GIVEN MATERIAL:

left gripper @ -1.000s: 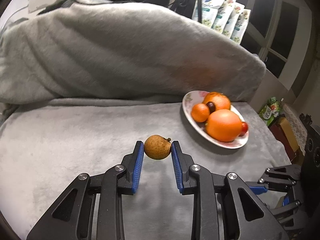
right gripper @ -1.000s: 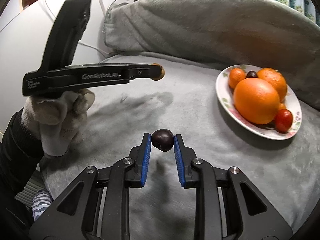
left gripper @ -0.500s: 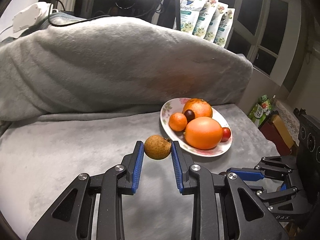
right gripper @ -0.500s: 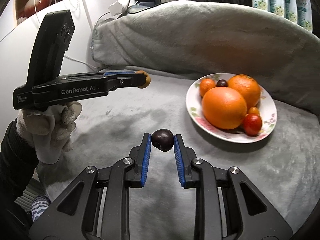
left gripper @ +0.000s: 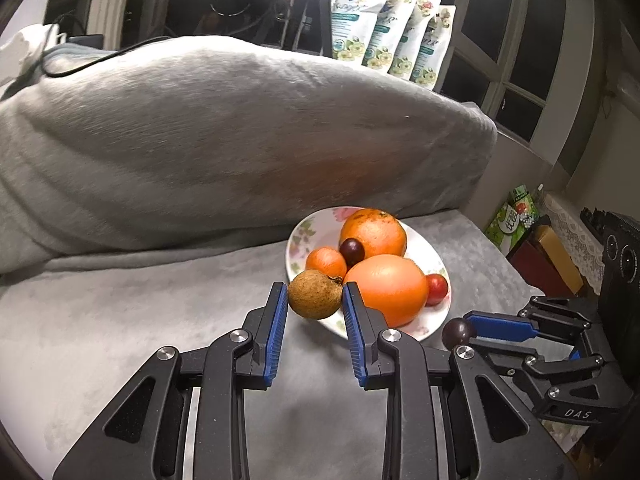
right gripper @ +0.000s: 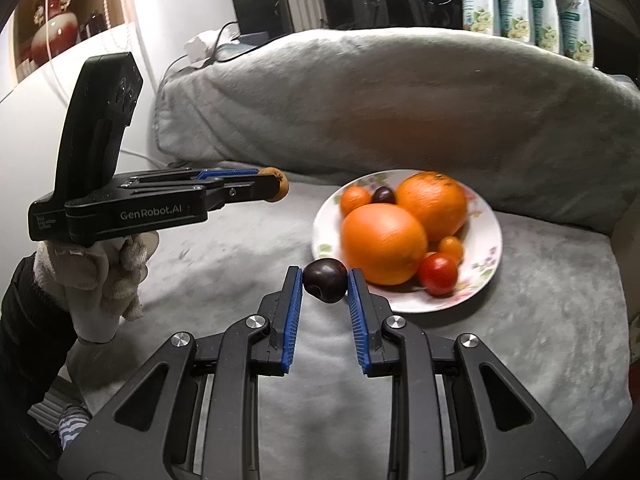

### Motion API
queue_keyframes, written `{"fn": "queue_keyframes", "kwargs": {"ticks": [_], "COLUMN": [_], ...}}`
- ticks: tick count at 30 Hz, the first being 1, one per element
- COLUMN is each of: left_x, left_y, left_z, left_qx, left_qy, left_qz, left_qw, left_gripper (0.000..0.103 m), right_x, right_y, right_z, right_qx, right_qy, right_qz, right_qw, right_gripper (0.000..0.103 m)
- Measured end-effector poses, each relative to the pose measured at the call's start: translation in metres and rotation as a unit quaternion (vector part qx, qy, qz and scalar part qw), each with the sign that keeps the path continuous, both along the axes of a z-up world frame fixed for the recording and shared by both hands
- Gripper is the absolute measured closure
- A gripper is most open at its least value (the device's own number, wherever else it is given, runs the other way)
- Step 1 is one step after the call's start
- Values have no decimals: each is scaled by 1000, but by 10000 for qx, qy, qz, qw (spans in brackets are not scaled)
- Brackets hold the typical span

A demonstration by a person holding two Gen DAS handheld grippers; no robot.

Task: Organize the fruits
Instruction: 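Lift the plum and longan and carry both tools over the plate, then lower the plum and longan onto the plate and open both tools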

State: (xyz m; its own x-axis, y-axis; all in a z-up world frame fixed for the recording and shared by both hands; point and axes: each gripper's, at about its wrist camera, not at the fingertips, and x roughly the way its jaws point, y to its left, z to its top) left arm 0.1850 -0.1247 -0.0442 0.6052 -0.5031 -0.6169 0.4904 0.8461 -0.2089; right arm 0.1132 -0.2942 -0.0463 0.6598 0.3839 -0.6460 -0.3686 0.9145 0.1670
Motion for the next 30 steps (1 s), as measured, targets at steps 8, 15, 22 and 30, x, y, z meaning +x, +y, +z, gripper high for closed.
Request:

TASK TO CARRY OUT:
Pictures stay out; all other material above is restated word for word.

ANSWER TO THIS TASK:
left gripper @ -1.000s: 
right gripper @ -1.000s: 
left gripper @ -0.500s: 
right gripper @ -0.500s: 
left gripper @ +0.000s: 
right gripper @ +0.000s: 

### Motion API
queue_keyframes, written `{"fn": "queue_keyframes", "kwargs": {"ticks": [_], "COLUMN": [_], ...}}`
- ticks: tick count at 30 Hz, the first being 1, one per element
- COLUMN is each of: left_x, left_y, left_z, left_qx, left_qy, left_qz, left_qw, left_gripper (0.000..0.103 m), right_x, right_y, right_z, right_qx, right_qy, right_qz, right_qw, right_gripper (0.000..0.103 m)
- Measured end-effector poses, each relative to the pose measured at the call's start: translation in metres and rotation as a unit quaternion (vector part qx, qy, qz and scalar part qw), each with the sign that keeps the path continuous, both along the axes of a z-up world frame fixed for the recording and shared by both hands
- Gripper is the absolute measured closure
- A gripper is most open at its least value (the device's own number, wherever else it is given, runs the other way)
- Step 1 is one step after the call's start
- Values have no decimals: each is scaled by 1000, but by 10000 for qx, qy, qz, qw (spans in brackets are not scaled)
- Brackets hold the typical span

A demonstration by a person holding two Gen DAS handheld grippers; no robot.

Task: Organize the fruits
Instruction: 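Lift the plum and longan and carry both tools over the plate, then lower the plum and longan onto the plate and open both tools
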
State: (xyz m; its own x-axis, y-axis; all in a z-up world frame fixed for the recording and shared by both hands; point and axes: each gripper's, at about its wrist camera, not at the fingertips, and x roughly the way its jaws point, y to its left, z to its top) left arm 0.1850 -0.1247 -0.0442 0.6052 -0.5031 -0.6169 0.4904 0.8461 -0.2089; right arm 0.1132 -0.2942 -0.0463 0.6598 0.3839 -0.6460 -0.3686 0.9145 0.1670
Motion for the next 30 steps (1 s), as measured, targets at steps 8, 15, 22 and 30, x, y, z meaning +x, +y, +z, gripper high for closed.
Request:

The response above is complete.